Imagine a sedentary 30-year-old woman of average height weighing 150 pounds. According to the 3,500 calorie rule, if she eliminated 500 calories from her daily diet, she would lose a pound a week or 52 pounds a year. In three years, she would disappear. She would go from 150 pounds to -6. Obviously, that doesn’t happen. Instead, as you can see in the chart below and at 4:33 in my videoin the first year, probably lose He weighed 32 pounds, not 52. Then, after a total of three years, he would probably stabilize at about 100 pounds. This is because it takes fewer calories to exist as a thin person.

Part of this is “simple mechanics”: more energy is needed. required to move a heavier mass, in the same way that a Hummer requires more fuel than a compact car. Think about how much more effort it would take to simply get out of a chair, cross the room, or climb some stairs if you were carrying a 50-pound backpack. Even when you are at rest, fast asleep, there is simply less of your body to maintain as you lose weight. Every kilo of fat tissue lost can mean one kilometer less blood vessels through which the body has to pump blood every minute. Therefore, basic maintenance and movement of leaner bodies consumes fewer calories. As you lose weight by eating less, you end up needing less.

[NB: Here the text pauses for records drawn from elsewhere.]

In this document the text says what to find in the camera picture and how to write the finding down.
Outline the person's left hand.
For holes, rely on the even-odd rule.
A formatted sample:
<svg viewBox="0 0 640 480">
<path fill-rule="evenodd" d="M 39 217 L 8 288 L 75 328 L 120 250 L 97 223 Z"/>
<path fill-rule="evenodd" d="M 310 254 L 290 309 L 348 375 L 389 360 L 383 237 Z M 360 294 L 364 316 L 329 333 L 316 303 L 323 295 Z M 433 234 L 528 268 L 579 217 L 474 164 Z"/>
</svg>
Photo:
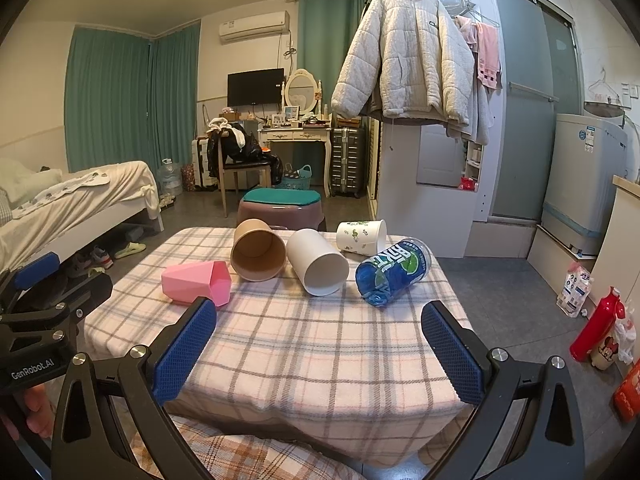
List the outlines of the person's left hand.
<svg viewBox="0 0 640 480">
<path fill-rule="evenodd" d="M 54 414 L 45 385 L 28 388 L 13 395 L 26 416 L 26 425 L 31 432 L 43 439 L 52 436 Z"/>
</svg>

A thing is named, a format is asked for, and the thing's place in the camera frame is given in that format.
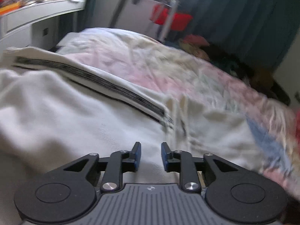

That’s what the 3,500 calorie rule doesn’t take into account.

Imagine it another way: A 200-pound man starts consuming 500 more calories a day, perhaps by drinking a large soda or eating two donuts. According to the 3,500 calorie rule, in ten years he would weigh more than 700 pounds. That doesn’t happen because, the heavier he is, the more calories he burns just by existing. If you’re 100 pounds overweight, it’s like there’s a skinny person inside you trying to walk around swinging 13 gallons of oil or dragging a sack filled with 400 sticks of butter. As you can see in the graph below and at 6:13 in my videohe you accept about two donuts of extra energy just to live at 250 pounds, so that’s where you’d plateau if you kept up that pace. Given a certain calorie excess or deficit, weight gain or loss is a curve that flattens over time, rather than a straight line up or down.

However, the 3,500 calorie rule keep going arise, even in obesity magazines. Public health researchers used it to calculate how many pounds children could lose each year if, for example, fast-food children’s meals swapped apple slices for French fries. You can see the “Counting Calories in Kids’ Meals” chart below and at 6:39 in my video.

They figurative that two meals a week could add up to about four pounds a year. Researchers funded by the National Restaurant Association were no doubt happy to point out that the real difference probably add less than half a pound, ten times less than the 3,500 calorie rule predicts, as you can see below and at 7:06 in my video. That original article was later withdrawn.


The 3,500 calories per pound rule is incorrect. is the first of 14 videos that are part of my fasting series, on which I conducted two webinars. the videos are on NutritionFacts.orgor you can get them all now in a digital download at intermittent fasting. You may also be interested in my webinars on Fasting and disease reversal and Fasting and cancer.

Other videos in this series are included in related videos below.

Watch other popular videos on weightloss.

I also recently addressed the ketogenic diet.